Changing the narrative


July 10, 2018

Chief Operating Officer

  • chief operating officer
  • custody
  • detainee welfare
  • vulnerability

At the end of a recent blog, ICVAs CEO wrote most eloquently (I’m not creeping to the boss honest!) on detainee dignity and rights. This is a point that we often discuss and one of the most compelling and often heard narratives as to why we should uphold the rights and dignity of those held in police custody is often ‘they haven’t been found guilty of anything’.

I have a problem with this narrative. Whilst it can be effective in terms of winning over some, often harder to reach, audiences to discuss the importance of detainee dignity and rights, as my CEO wrote, we don’t care or indeed know if someone is found guilty or not. We don’t judge on offences for which someone has been arrested and indeed should never know. It really doesn’t make a difference to us or the ICVs.

I have a long history of working either directly in or with crossover to the Criminal Justice Sector and it’s a sector I am passionate about working in. I don’t think I have ever once thought that a certain group of detainees in any form of custody deserved any different treatment to any other. Those in police custody do not deserve to be treated with dignity any more than those in a prison, in a mental health setting, or an immigration detention centre who may have been found guilty of the full range of offences, and some not having an offending history at all.
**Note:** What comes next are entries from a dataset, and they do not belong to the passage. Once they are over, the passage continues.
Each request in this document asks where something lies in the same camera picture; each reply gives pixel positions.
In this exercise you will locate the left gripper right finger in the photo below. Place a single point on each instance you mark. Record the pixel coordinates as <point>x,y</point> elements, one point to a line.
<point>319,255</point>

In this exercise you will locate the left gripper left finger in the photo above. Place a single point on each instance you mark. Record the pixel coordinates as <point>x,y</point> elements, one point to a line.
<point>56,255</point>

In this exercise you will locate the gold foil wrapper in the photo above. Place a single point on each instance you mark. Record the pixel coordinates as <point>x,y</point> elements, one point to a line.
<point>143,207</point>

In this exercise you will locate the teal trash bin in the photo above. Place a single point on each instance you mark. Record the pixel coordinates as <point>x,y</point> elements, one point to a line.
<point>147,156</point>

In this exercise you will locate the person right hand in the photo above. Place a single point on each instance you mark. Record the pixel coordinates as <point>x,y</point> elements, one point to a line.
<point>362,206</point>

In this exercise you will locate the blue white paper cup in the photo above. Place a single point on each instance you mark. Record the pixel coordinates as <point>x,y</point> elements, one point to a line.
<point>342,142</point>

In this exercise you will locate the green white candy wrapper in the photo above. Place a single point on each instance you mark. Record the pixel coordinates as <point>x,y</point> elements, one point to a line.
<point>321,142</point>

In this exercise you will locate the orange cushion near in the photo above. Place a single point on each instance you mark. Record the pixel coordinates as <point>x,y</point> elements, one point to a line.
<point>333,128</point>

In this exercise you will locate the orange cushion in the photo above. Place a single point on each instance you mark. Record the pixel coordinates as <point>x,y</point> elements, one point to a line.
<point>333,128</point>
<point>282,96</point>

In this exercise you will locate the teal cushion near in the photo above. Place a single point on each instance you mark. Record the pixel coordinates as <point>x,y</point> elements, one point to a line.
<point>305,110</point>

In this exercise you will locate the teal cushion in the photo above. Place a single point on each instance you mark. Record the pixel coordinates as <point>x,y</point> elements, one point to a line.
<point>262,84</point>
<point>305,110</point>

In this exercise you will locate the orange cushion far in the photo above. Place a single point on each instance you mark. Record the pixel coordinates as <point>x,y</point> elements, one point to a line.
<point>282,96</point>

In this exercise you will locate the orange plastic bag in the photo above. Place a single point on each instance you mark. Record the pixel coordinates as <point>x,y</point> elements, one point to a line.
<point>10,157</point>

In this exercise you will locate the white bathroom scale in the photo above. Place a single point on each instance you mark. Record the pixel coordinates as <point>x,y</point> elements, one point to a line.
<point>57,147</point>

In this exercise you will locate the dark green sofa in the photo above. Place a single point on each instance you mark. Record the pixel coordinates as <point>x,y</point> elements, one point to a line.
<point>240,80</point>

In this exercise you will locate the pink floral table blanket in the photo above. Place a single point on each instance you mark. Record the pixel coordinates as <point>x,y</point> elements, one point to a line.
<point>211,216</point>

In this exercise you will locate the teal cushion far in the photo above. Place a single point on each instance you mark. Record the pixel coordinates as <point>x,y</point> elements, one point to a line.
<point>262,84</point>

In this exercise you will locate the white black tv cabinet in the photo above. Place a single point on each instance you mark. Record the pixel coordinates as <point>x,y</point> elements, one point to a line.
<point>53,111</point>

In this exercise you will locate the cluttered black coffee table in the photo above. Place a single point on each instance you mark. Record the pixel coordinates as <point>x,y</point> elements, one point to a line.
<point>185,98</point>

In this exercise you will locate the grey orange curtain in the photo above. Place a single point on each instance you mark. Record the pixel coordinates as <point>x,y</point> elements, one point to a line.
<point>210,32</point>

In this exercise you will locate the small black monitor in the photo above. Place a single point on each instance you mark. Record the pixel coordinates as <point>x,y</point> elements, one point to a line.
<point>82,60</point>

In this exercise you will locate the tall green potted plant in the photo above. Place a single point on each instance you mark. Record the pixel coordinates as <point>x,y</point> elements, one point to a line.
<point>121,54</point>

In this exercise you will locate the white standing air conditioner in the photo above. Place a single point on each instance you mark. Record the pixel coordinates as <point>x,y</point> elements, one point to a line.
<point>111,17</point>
Once the state deprives someone of their liberty, regardless of the reason or circumstance, it has a responsibility for that person. The person relies on the state for many if not all of their basic needs. The state can protect against vulnerability or it can increase it. Guilt or lack thereof is not, and should not, be a factor in determining treatment of those detained, be that for a short period in police custody, or a lengthy prison sentence or section.

It is difficult to maintain your dignity when eating from a microwave tray with a spork or a cardboard spoon. It’s difficult to maintain your dignity when using a toilet which is pixelated in part but does not cover your whole body (I understand why this is so, but the point remains). It’s difficult to maintain your dignity when you might need to ask people for toilet paper (I think that risk assessed detainees should never have to do this and yet they do on occasion).

If you were in the position of the state in terms of endeavouring to maintain detainee dignity with these challenges implicit in the system (and they are examples from police custody rather than other detention types), would you be prepared to withhold them for someone you thought was guilty of an offence, or had been arrested for an offence which you personally find unpalatable? Would you withhold eating utensils? Would you honestly deny someone toilet paper? I suspect not. And that is because regardless of guilt, the idea of withholding basic human needs to anyone does not sit comfortably with most of us.

Over the past few weeks my twitter feed has had a lot of tweets/articles/pictures etc surrounding the protect the protector campaign. This may appear to deviate from the topic of the blog but again, I think we all, as direct or indirect agents of the state need to change the narrative in terms of how we talk about detainees sometimes. Most notably there have been many accounts of officers being assaulted by detainees in a variety of ways, without doubt causing injury and trauma. I categorically do not support any assault on the police. I want to be very very clear on that point.

However, I have seen tweets and articles using some extremely strong language for those who have committed the offences, animals, vermin, detritus. I don’t think people should ever be referred to in this way. I don’t think it is an acceptable type of language for someone in a position of power and social responsibility to use and so I would like to offer an alternative, a change to the narrative.

Why don’t we separate the person from the behaviour – I accept someone can behave in a vile manner but that does not make them a vile person surely? Someone can be capable of disgusting behaviour without anyone needing to call them a generically disgusting person? It seems like pernickety semantics I know but think about it for a minute. Separating the behaviour from the person allows us to express our emotions surrounding someone’s actions, but without writing that person off completely. It allows us to vent, and show support for colleagues, but without the underlying pejorative tone or indeed dehumanisation of the whole person.

If we can change the narrative, if we can hold detainee dignity in high regard irrespective of guilt, if we can talk about behaviours rather people, this surely will have an impact on how people treat and think of those deprived of their liberty.

What we say about those detained, particularly those thoughts we air in public, undoubtedly has an impact on the wider view of society to those in detention. If you are, or ever have been part of the state, or work in this arena, isn’t that as much of a responsibility as any other part of detainee welfare?